María Viera y Clavijo
ContemporáneaLittératureXVIIIe sièclePoésie canarienne des Lumières

Poétesse et sculptrice

María Joaquina Viera y Clavijo est née à Puerto de la Cruz le 27 mars 1737 et morte à Las Palmas de Gran Canaria le 25 septembre 1819. Poétesse et sculptrice, elle est considérée comme l'une des premières autrices des lettres canariennes par l'ampleur, la variété et la portée de ses vers.

Jeunesse

Elle grandit dans une famille aisée et peut recevoir une éducation peu commune pour les femmes de son époque. À La Laguna, elle s'occupe de ses parents et participe à un milieu éclairé proche de son frère José de Viera y Clavijo. À partir de 1784, elle vit à Las Palmas de Gran Canaria, où elle accompagne ses frères et sœurs et demeure jusqu'à sa mort.

Rôle historique

Sa poésie aborde des sujets religieux, coutumiers, historiques et politiques. Elle écrit aussi des vers satiriques et de critique sociale, dont Vejamen a las presumidas modistas, ainsi que des textes pour des occasions précises et la circulation entre amis. Elle ne publie pas de livre de son vivant : ses poèmes sont conservés dans des papiers familiaux et des copies manuscrites, et l'édition Poesía de 2003 réunit une part importante du corpus.

Héritage

Outre l'écriture, elle apprend la sculpture auprès de José Rodríguez de la Oliva et travaille dans son atelier.
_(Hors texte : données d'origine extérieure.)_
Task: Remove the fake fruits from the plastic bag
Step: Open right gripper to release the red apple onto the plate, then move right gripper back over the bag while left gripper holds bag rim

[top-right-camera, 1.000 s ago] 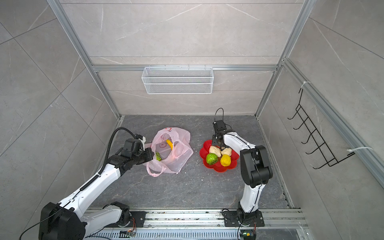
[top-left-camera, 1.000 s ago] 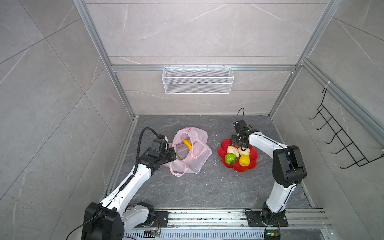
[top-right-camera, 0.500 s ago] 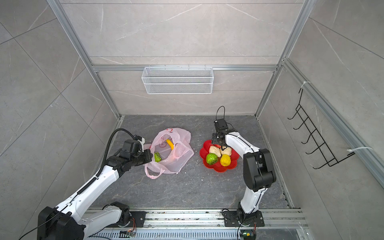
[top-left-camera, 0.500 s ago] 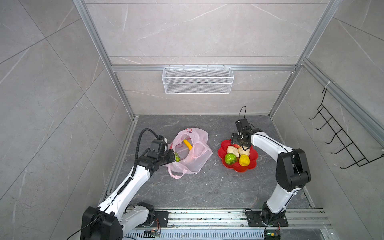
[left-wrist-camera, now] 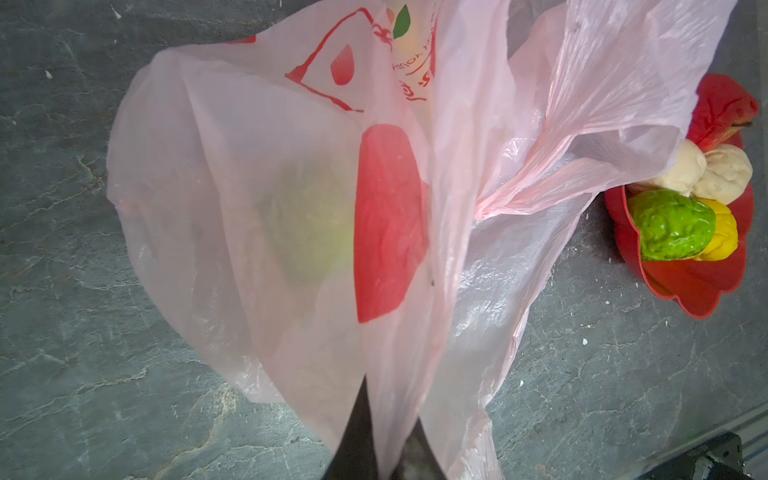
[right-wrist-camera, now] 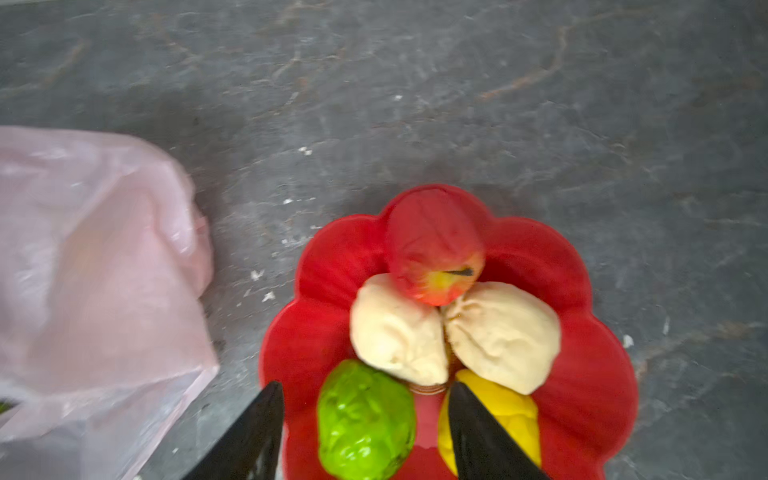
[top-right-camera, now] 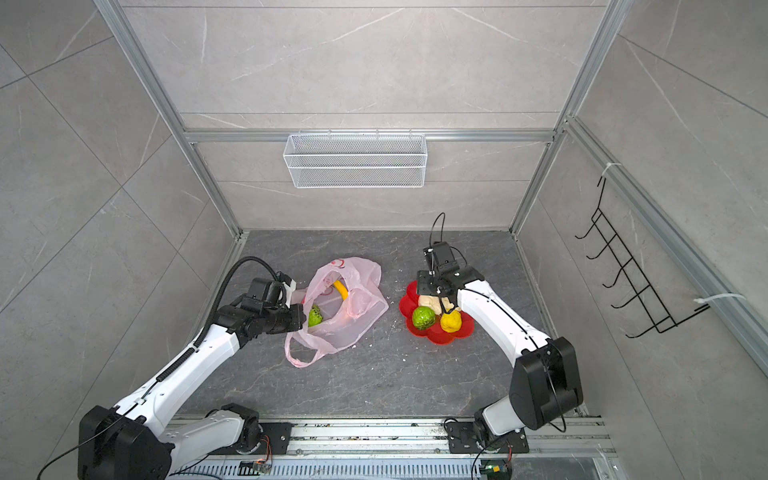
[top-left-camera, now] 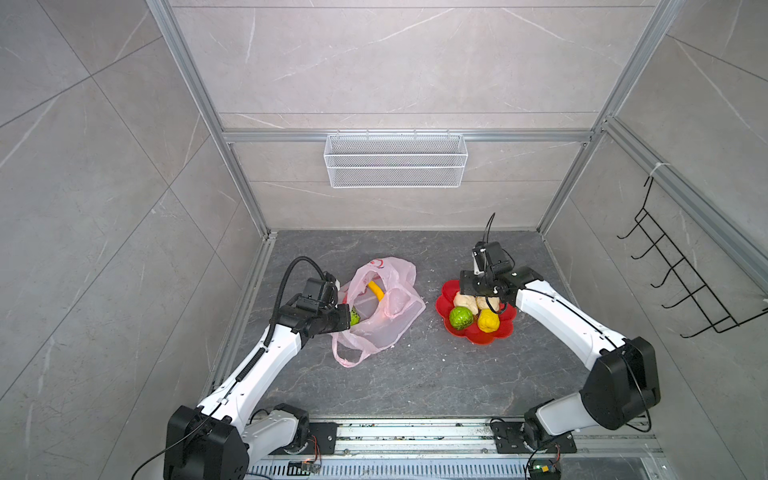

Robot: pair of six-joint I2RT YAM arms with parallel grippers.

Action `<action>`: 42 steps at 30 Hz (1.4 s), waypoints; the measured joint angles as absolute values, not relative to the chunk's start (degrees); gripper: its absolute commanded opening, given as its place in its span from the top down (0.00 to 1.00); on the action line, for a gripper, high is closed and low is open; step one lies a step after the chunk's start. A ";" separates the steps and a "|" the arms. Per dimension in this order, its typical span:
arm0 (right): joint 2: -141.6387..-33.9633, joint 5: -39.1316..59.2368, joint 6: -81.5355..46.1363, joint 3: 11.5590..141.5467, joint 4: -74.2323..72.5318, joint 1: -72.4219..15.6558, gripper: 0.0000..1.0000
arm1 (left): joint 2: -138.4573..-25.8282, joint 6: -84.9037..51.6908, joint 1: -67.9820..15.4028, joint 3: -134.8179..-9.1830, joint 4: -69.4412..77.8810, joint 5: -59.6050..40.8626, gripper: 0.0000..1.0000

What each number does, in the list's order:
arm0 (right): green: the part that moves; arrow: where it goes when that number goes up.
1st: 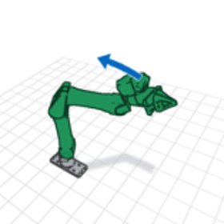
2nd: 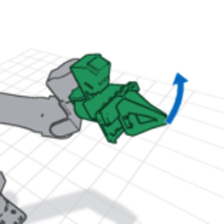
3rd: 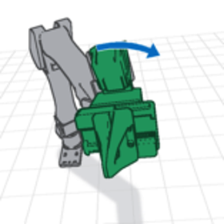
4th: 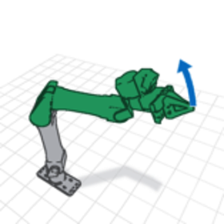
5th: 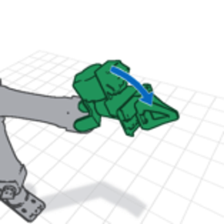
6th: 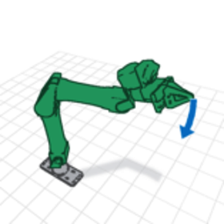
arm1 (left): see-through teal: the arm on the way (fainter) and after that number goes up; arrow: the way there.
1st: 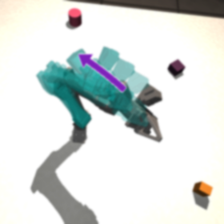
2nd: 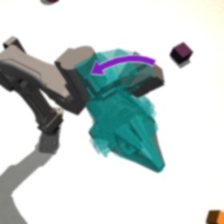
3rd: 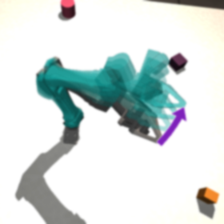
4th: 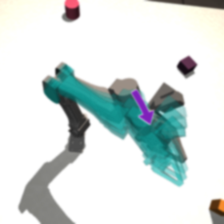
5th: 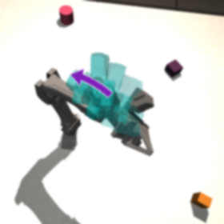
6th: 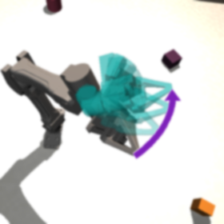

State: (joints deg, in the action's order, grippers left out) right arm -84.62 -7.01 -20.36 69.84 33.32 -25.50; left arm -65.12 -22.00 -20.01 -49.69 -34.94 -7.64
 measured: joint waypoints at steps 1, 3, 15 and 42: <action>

Les sources documentent cette pratique, mais aucune sculpture conservée ne peut aujourd'hui lui être attribuée avec certitude. Cette limite matérielle ne diminue pas l'intérêt d'une activité artistique exceptionnelle pour une Canarienne du XVIIIe siècle, en dialogue avec ses vers et les milieux éclairés de Tenerife et Grande Canarie.

Chronologie

  1. 1737Naît à Puerto de la Cruz, Tenerife.
  2. 1784S'installe à Las Palmas de Gran Canaria avec ses frères et sœurs.
  3. 1819Meurt à Las Palmas de Gran Canaria.
  4. 2003L'édition Poesía est publiée et réunit une part importante de ses vers.